The university has always had a considerable off-campus student presence, but not too long ago, the majority of the housing was owned by small landlords with ties to the community, Smith said. But that’s now changing.

For example, Amicus Properties, a landlord company that specializes in luxury student housing, owns rentals at a dozen campuses around the country. It now operates more than 100 properties in Southside Bethlehem with many of its property doors painted bright yellow.

A Street View image from Google Maps of a building owned by Amicus Properties. 

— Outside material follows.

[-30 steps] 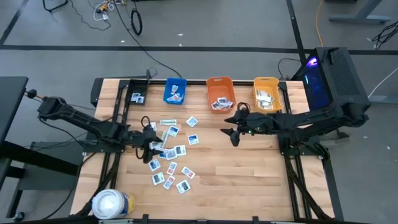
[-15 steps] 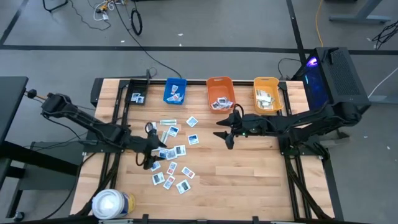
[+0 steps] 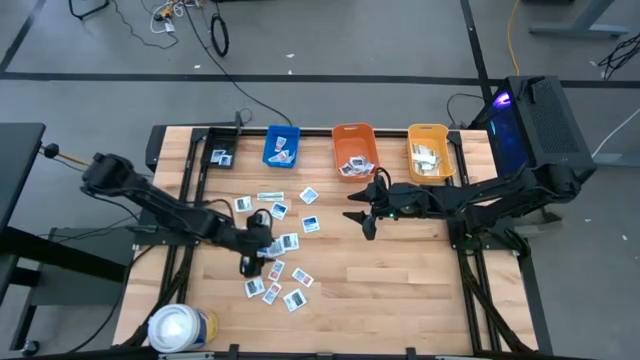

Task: Pick & Place First Aid Supplies
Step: Put the towelette pack into the orange bin

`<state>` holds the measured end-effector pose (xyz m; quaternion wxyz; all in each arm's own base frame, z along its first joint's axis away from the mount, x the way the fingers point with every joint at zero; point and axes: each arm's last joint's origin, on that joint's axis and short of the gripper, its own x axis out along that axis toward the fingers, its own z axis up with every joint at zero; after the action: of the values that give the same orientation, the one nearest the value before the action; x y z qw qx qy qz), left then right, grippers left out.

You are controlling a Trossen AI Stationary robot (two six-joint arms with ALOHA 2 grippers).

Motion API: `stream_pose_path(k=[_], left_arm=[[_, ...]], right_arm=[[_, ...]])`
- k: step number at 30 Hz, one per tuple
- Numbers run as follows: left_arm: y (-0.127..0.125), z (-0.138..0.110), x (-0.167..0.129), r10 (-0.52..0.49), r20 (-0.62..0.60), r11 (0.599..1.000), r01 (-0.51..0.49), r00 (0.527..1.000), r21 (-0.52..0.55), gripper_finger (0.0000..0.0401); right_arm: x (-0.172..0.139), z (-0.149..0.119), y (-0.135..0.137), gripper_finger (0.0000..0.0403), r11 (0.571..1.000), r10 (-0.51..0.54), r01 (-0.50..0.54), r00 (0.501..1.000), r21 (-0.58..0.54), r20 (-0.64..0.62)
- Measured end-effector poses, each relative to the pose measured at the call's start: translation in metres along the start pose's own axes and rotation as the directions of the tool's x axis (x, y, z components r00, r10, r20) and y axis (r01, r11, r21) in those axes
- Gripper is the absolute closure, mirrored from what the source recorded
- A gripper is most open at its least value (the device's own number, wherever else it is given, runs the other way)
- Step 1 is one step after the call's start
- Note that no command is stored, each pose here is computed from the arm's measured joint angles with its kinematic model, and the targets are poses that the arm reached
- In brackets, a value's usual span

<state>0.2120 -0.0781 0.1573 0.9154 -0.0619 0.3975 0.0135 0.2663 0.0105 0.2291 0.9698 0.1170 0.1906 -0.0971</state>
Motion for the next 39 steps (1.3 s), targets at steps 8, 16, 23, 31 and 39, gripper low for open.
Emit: stream_pose_path(k=[8, 16, 23, 31, 39], left_arm=[[-0.004, 0.012, 0.007, 0.017, -0.122, 0.998, -0.024, 0.992, -0.059, 0.0096], [0.005, 0.027, 0.012, -0.048, -0.199, 0.990, 0.021, 0.979, -0.138, 0.0060], [0.014, 0.039, 0.008, 0.101, -0.183, 0.994, -0.108, 0.978, -0.025, 0.0060], [0.024, 0.041, 0.009, 0.116, -0.202, 0.991, -0.128, 0.972, -0.048, 0.0060], [0.021, 0.039, 0.008, 0.119, -0.201, 0.991, -0.129, 0.972, -0.034, 0.0060]], right_arm=[[0.000, 0.000, 0.000, 0.0136, 1.000, 0.003, -0.003, 1.000, -0.002, -0.006], [0.000, -0.001, 0.000, 0.0136, 1.000, 0.006, -0.006, 1.000, -0.029, -0.017], [0.000, -0.002, 0.000, 0.0136, 0.999, 0.003, -0.005, 1.000, -0.046, -0.024], [0.000, -0.002, 0.000, 0.0136, 0.999, 0.003, -0.004, 1.000, -0.051, -0.026], [0.000, -0.002, -0.001, 0.0136, 0.999, 0.002, -0.003, 1.000, -0.052, -0.025]])
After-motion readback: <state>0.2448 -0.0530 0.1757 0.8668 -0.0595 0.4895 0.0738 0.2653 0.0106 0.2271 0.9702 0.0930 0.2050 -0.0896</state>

Large investors buying up single-family homes to rent out as investment properties is a concern commonly heard in some larger cities in the South and West, like Atlanta, GA; Phoenix, AZ; Las Vegas, NV; and San Jose, CA. 

“All of a sudden, in 2017, 2018, you see these national companies coming to town, paying astronomical prices for these properties and then renting them out to students at up to $1,000 per bedroom,” Smith said. “We started seeing that expand beyond the standard footprint of the off campus housing community, effectively taking houses permanently off the market for families.” 

Lehigh did not respond to a request for comment. 

Reynolds said he’ll continue to discuss with Lehigh how they can partner with the city on housing solutions going forward. 

“We continue to try to work with Lehigh on partnerships within our neighborhoods, to both have our students be good neighbors and understand that we are all going through a housing crisis together,” said the mayor. 

‘A data-driven look’

Confronting a rapidly developing housing crisis—addressing concerns about affordability, displacement, scarcity, and dwindling housing opportunities for long-term residents—is no easy task for a city government. People in Bethlehem care about the issue and want to see change, the mayor said. But stabilizing Bethlehem’s challenging housing market with limited local resources demands complex solutions.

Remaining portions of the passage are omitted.